Rui Costa aposta em supersafra e queda do dólar
O ministro da Casa Civil, Rui Costa, afirmou, também nesta sexta-feira (7), que o governo federal está otimista com a expectativa de uma supersafra que deve contribuir para a redução dos preços dos alimentos ainda no primeiro semestre de 2025. Segundo o ministro, as condições climáticas favoráveis e os dados positivos do setor indicam que a colheita deste ano será recorde, trazendo alívio para o bolso dos consumidores. O presidente Lula já está na Bahia, onde cumpre agenda na cidade de Paramirim nesta manhã.

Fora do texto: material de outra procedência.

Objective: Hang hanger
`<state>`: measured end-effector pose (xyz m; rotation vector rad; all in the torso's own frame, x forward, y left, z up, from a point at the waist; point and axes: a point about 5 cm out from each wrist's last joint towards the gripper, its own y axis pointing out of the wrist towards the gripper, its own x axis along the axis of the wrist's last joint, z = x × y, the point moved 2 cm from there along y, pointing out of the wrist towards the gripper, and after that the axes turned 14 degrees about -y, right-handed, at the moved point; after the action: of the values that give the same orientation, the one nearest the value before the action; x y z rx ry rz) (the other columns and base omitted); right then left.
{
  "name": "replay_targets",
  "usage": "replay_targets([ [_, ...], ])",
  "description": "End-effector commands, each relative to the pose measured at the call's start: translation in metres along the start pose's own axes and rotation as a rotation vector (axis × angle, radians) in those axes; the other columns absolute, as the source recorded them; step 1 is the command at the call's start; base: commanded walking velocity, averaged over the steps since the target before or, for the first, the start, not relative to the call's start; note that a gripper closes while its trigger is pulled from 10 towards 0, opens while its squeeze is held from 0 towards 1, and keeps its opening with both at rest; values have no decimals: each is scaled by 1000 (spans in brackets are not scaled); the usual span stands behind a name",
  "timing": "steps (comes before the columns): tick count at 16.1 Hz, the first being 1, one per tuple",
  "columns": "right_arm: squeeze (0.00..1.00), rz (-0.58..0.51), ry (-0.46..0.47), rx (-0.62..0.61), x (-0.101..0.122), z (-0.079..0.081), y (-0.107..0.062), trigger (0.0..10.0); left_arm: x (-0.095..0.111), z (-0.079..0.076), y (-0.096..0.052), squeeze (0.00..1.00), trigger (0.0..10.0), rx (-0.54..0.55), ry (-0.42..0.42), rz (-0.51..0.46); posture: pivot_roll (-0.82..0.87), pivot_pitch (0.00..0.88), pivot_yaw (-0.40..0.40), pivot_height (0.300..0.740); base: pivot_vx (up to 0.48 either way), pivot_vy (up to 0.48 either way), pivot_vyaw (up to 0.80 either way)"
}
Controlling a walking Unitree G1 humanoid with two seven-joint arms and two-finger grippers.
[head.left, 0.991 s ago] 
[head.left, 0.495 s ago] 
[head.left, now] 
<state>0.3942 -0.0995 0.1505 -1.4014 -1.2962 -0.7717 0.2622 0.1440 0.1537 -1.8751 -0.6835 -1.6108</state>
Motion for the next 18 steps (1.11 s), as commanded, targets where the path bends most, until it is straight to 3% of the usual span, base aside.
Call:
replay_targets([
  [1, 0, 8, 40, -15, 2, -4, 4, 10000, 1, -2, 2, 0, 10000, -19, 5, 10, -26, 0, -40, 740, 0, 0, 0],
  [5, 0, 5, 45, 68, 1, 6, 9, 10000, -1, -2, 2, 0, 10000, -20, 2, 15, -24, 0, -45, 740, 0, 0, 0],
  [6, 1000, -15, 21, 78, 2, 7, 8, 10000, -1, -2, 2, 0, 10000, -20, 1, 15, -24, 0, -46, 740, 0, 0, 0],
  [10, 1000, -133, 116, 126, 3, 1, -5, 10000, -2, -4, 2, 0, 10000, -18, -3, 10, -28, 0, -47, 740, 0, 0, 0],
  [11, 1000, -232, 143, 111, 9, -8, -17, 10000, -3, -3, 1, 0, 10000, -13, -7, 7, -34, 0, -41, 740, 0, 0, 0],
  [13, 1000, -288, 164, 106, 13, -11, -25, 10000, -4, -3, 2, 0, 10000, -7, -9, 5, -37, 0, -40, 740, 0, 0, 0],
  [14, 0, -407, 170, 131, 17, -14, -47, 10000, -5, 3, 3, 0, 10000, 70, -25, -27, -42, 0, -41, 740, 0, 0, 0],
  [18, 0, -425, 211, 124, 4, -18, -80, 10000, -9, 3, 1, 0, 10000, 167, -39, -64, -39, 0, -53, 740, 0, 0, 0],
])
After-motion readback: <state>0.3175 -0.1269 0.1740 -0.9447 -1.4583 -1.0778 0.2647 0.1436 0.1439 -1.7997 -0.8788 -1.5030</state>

“Este ano, a expectativa é de uma supersafra. O clima está ajudando e, ao longo deste primeiro semestre, teremos a colheita. Todos os dados indicam que teremos uma supersafra, o que resultará na queda do preço dos alimentos. Portanto, a expectativa é positiva”, declarou Rui Costa em entrevista ao Portal Metro1 – Rádio Metropole, da Bahia.
Críticas da oposição
Parlamentares da oposição ironizaram as declarações do presidente. “Se o arroz está caro, é só não comer. Se o gás está caro, é só não cozinhar. Se a gasolina está cara, é só ficar em casa”, comentou o senador Ciro Nogueira (PP). Já o deputado Sóstenes Cavalcante (PL-RJ) afirmo que “no governo Lula, se a comida tá cara, ‘não compra’”. “Se o aluguel tá caro, ‘mora na rua’”.
Preço dos alimentos e preocupação do governo
A alta dos preços dos alimentos tem sido um dos principais focos do governo. Na quinta-feira (6), o presidente Lula sugeriu que a população evitasse comprar produtos com preços elevados, declaração que gerou repercussão nas redes sociais.
O ministro da Fazenda, Fernando Haddad, afirmou que a valorização do real frente ao dólar pode ajudar a reduzir os preços dos alimentos no médio prazo.